Par courrier signifié également par voie d'huissier de justice le 06 mars 2009, M. Aurélien Y...mettait un terme à la relation de travail en licenciant Mme Esther X... pour faute grave.
Le 10 mars 2009, l'intéressée contestait cette mesure.
Le 18 mars 2009, il lui était remis son dernier bulletin de salaire, son certificat de travail, son attestation Assédic et un reçu pour solde de tout compte qu'elle signera.
Le 6 octobre 2009, Mme Esther X... saisissait le conseil de prud'hommes de Basse-Terre pour obtenir paiement à la charge de son employeur des somme suivantes :
-396, 27 euros correspondant à la période de la mise à pied conservatoire,-3 963, 07 euros à titre d'indemnité de préavis,-2 025, 53 euros à titre d'indemnité de licenciement,-15 825, 24 euros à titre de dommages-intérêts pour rupture abusive,-7 926, 126 euros à titre d'indemnité forfaitaire,-1 500 euros sur le fondement de l'article 700 du code de procédure civile, soit un total de 31 663, 27 euros, et la délivrance d'un certificat de travail, de bulletins de paye, d'une attestation ASSEDIC conforme à la décision à intervenir, sous astreinte de 150 euros par jour de retard.

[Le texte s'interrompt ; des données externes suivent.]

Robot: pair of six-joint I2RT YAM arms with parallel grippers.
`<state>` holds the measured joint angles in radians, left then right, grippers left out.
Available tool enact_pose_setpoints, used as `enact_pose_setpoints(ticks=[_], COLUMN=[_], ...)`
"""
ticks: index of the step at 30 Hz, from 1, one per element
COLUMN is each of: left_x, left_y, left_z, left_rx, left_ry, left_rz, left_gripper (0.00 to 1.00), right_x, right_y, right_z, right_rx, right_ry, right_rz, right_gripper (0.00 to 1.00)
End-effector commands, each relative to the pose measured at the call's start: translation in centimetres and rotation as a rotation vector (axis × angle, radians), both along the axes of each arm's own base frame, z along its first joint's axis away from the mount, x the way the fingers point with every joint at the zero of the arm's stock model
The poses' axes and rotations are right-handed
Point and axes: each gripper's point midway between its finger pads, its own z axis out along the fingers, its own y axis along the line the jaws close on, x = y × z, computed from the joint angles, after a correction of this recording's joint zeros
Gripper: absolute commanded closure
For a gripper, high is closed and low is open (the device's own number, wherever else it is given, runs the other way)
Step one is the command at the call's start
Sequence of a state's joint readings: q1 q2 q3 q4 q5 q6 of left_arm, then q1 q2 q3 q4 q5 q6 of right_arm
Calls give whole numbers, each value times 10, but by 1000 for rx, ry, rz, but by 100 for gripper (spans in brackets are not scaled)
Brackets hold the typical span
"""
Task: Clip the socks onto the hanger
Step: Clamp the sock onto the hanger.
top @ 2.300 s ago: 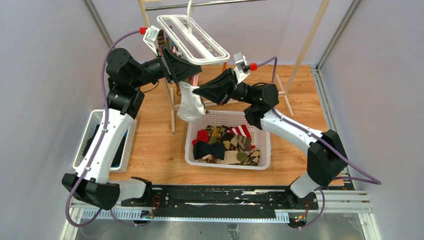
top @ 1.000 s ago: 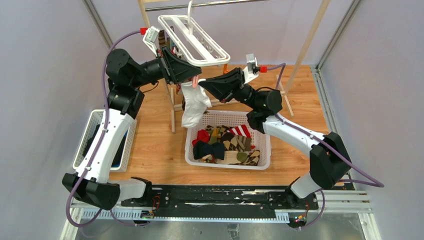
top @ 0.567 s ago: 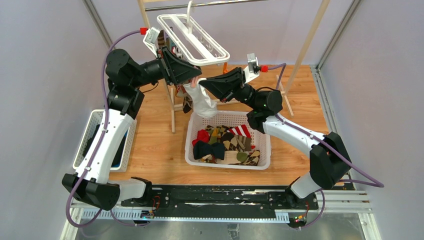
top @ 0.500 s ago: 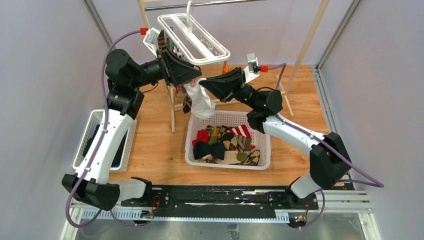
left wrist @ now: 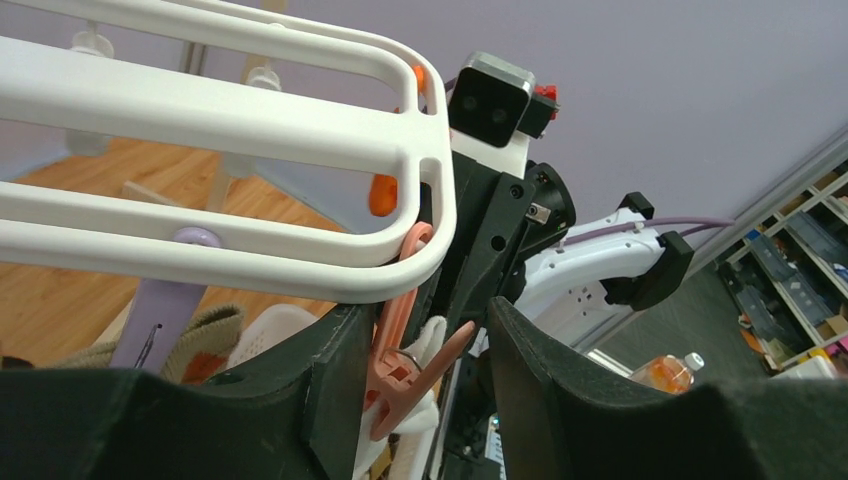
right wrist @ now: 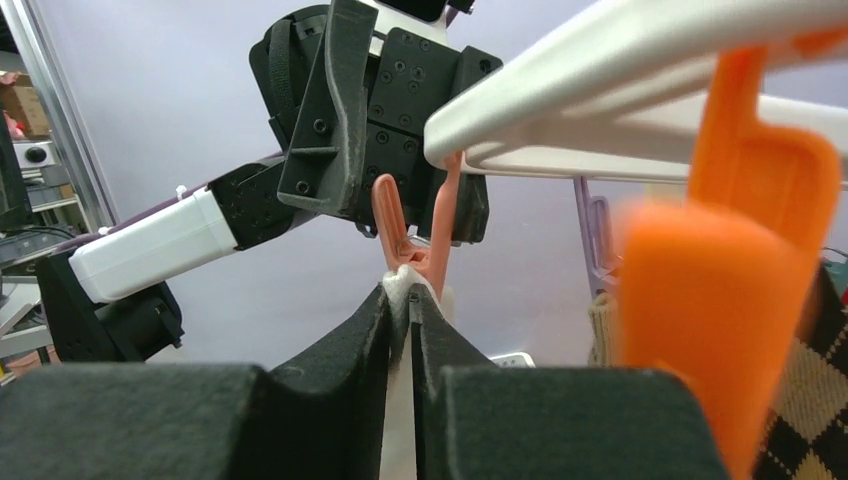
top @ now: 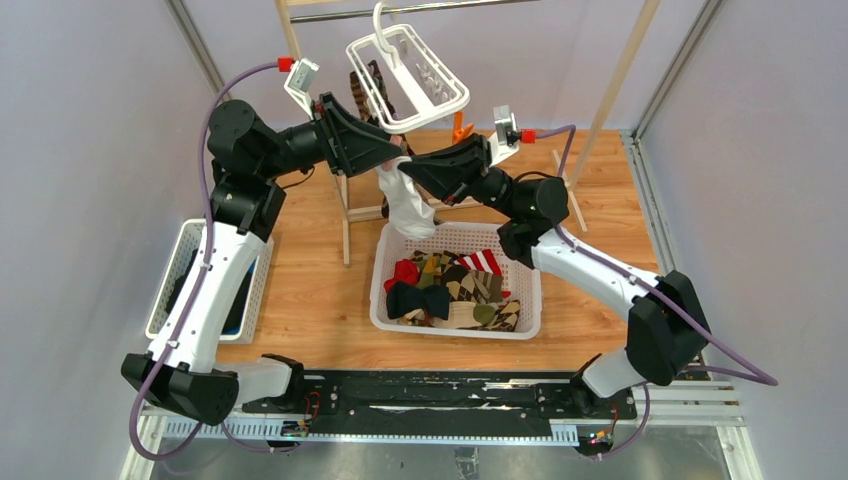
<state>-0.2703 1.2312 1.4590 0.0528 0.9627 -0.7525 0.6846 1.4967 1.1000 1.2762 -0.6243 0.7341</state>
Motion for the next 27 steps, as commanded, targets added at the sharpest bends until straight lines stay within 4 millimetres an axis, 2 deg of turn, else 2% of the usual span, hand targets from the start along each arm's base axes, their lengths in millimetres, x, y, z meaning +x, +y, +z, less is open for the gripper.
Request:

Ses demandes évoluaient amplement en cours d'instance.
Par jugement du 25 juillet 2013, la juridiction prud'homale a jugé recevables mais mal fondées les demandes de Mme X..., a retenu des fautes graves justifiant son licenciement, a débouté en conséquence Mme X... de l'ensemble de ses demandes, fins et conclusions, a débouté M. Y...de sa demande reconventionnelle présentée sur le fondement de l'article 700 du code de procédure civile et a condamné Mme X... aux entiers dépens de l'instance.
Par déclaration enregistrée le 17 septembre 2013, Mme X... a interjeté appel de cette décision.
***************
Par conclusions notifiées le 16 avril 2014 à l'intimé et soutenues oralement à l'audience du 03 novembre 2014, Mme X..., valablement représentée, demande à la cour de :
- constater qu'elle n'a commis aucune faute grave et que son licenciement ne repose sur aucune cause réelle et sérieuse,- condamner M. Y...à lui payer les sommes suivantes :

* 10 198, 03 euros à titre de rappel de salaires pour la période allant d'octobre 2004 à décembre 2008 (février 2009), * 19 815, 36 euros à titre de dommages-intérêts pour rupture abusive, * 1 981, 54 euros au titre des salaires dus à la suite de la mise à pied conservatoire injustifiée, * 1 713, 34 euros à titre d'indemnité compensatrice de congés payés, * 4 953, 84 euros à titre d'indemnité compensatrice de préavis, * 2 311, 79 euros à titre d'indemnité légale de licenciement, * 9 907, 68 euros à titre d'indemnité forfaitaire, * 1 500 euros sur le fondement de l'article 700 du code de procédure civile.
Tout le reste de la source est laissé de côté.